Here is an ad I found this morning on the train to New York City.  (Apologies for the fuzziness.  Our train goes side to side quite a lot.) 

The ad is for a Bucherer watch, and it shows a man with his daughter perched on the edge of a pool.  The emendation tells us that this man cares more for his watch than he does for his daughter.

My first indication that the 80s trend had broken was a poster for a Tom Cruise movie on which someone had scrawled: “Die Yuppie Scum.”  It was a useful indicator, a little early warning. 

Our emendator was not done.  The logo of Bucherer is, apparently, “for people who do not go with the times.”  The last 6 words are crossed out and “don’t care about their kids” is added. 

There is evidence of hostility these days…against the hedge fund managers, banking executives, those who ran the likes of AIG, and guys like Bernie Madoff.  This ad suggests that the wealthy are vain, self centered, irresponsible.  Conspicuous consumption is now doubly conspicuous. 

The anthropological questions: could this hostility scale up into a more substantial class hostility?  Will it be used by individuals to mandate their own departures from existing consumption patterns?  Can something like shame be used by some people to comment on and constrain the behavior of others?  Will this work? 

8 thoughts on “Eat the rich!”

  1. The Guillotine seems perfectly reasonable for a class of people who have no intention of returning that which doesn’t belong to them. You may recall I commented about this long before it was considered polite on your blog.

    http://tinyurl.com/b9v6ru

    It’s not about revenge. It’s about decontamination.

  2. There’s all sorts of conspicuous consumption patterns that could be made non-viable if it became normal amongst even a minority to actively challenge them. Ostentatiously expensive cars could be keyed whenever parked in a public place, it is trivial to destroy expensive clothes worn on public transport with a 5 cent stick of gum, in some British teenage subcultures theft of mobile phones from ostensibly affluent owners has been referred to colloquially as “taxing” for a while already.

  3. I loathe this type of self-rigtheous envy and mob justice. It makes me fantasize about buying luxuries I normally wouldn’t just to push into the faces of the haters. Car-keyers and suit-gummers ought to be caned by Singaporean experts.

    BTW, a couple of weeks ago I saw an ad from one of the private jet companies in the Wall Street Journal that was pretty much a defiant “stomp your timid competitors by saving your executives’ time while they’re sitting around in airport terminals.”

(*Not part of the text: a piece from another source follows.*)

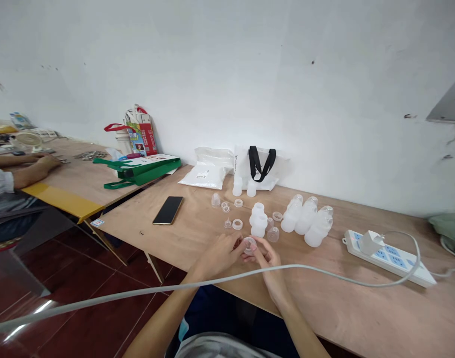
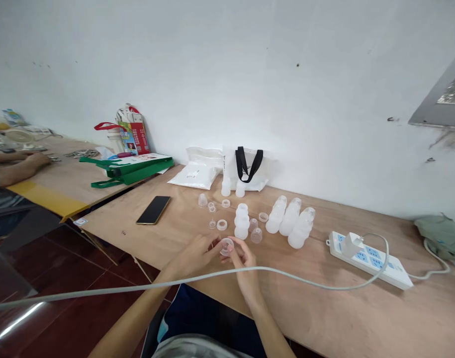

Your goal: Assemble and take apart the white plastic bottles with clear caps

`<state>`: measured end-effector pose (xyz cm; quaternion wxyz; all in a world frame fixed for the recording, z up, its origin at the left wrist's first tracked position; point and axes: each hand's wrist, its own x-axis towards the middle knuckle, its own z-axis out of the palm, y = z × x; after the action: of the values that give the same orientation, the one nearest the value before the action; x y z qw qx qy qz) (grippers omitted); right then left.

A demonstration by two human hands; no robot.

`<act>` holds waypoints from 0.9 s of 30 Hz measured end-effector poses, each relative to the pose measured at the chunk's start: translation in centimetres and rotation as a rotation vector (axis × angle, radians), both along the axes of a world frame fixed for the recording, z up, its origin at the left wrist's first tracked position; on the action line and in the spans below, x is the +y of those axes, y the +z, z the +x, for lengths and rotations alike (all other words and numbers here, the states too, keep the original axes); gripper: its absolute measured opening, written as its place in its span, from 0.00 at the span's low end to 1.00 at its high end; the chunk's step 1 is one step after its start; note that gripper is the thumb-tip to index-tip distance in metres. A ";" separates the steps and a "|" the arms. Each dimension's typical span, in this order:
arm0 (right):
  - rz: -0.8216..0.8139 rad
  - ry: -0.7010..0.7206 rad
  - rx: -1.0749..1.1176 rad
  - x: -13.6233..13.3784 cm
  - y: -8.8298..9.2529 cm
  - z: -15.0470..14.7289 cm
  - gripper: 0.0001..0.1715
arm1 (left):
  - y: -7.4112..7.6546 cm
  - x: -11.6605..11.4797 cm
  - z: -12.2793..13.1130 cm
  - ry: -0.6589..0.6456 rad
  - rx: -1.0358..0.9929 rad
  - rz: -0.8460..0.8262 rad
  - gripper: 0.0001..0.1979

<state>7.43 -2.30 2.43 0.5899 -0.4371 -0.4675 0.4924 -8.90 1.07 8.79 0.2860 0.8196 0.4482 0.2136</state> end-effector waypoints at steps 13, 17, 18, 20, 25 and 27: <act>0.049 -0.016 -0.124 -0.2 -0.4 0.1 0.24 | -0.5 0.3 0.0 0.004 0.110 0.036 0.17; 0.048 -0.029 -0.147 -0.4 -0.5 -0.1 0.23 | -0.7 0.4 0.0 0.013 0.146 0.043 0.14; 0.049 -0.032 -0.154 -0.4 -0.5 -0.1 0.23 | -0.7 0.4 0.0 0.016 0.154 0.043 0.14; 0.054 -0.036 -0.173 -0.4 -0.6 0.0 0.24 | -0.6 0.4 0.0 0.021 0.153 0.043 0.14; 0.071 -0.052 -0.230 -0.3 -0.8 0.1 0.22 | -0.9 0.2 0.5 0.065 0.170 0.062 0.12; 0.071 -0.057 -0.242 -0.3 -0.9 0.1 0.21 | -1.1 0.2 0.7 0.079 0.202 0.077 0.11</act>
<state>7.58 -2.61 1.55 0.5579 -0.4856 -0.5397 0.4021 -8.24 1.31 7.74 0.1989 0.8291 0.4980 0.1582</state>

  4. The juxtaposition of graffiti and advertising is always rich in meaning. In the case of the wealthy poster-dad, it is the self-satisfied better-family-guy-than-you message (“sees his daughter every day”) that makes any self-respecting working stiff want to punch him in the nose! Imagine having to be filthy rich to have time to lavish on your children! Well, this is America. Of course, you do have to be rich to have everything that’s promised in our pursuit of happiness. Duh. So who do you suppose wrote the graffiti? I’m guessing a hard-working guy with a family. Or, a woman? Would a hard-working woman have written it? On the train, late, after a tiring, futile day in the office? Maybe Tootsie? I mean, there is plenty of well-founded hatred in that movie, isn’t there? And I am just fascinated by the comments this generated. Pretty nasty. Interesting stuff going on. Thanks, Grant, for your sharp eye out there. Class hostility in America has always been right there just below the surface (which is just another way of saying unnoticed.) Oh yeah, take a look back in history. Skip Marx and check out the Gracchi brothers in 133 BCE in Rome, a city filled with meaningful graffiti! Class hostility, justifiably enraged by consumption on display, has figured in societies and histories from the get go.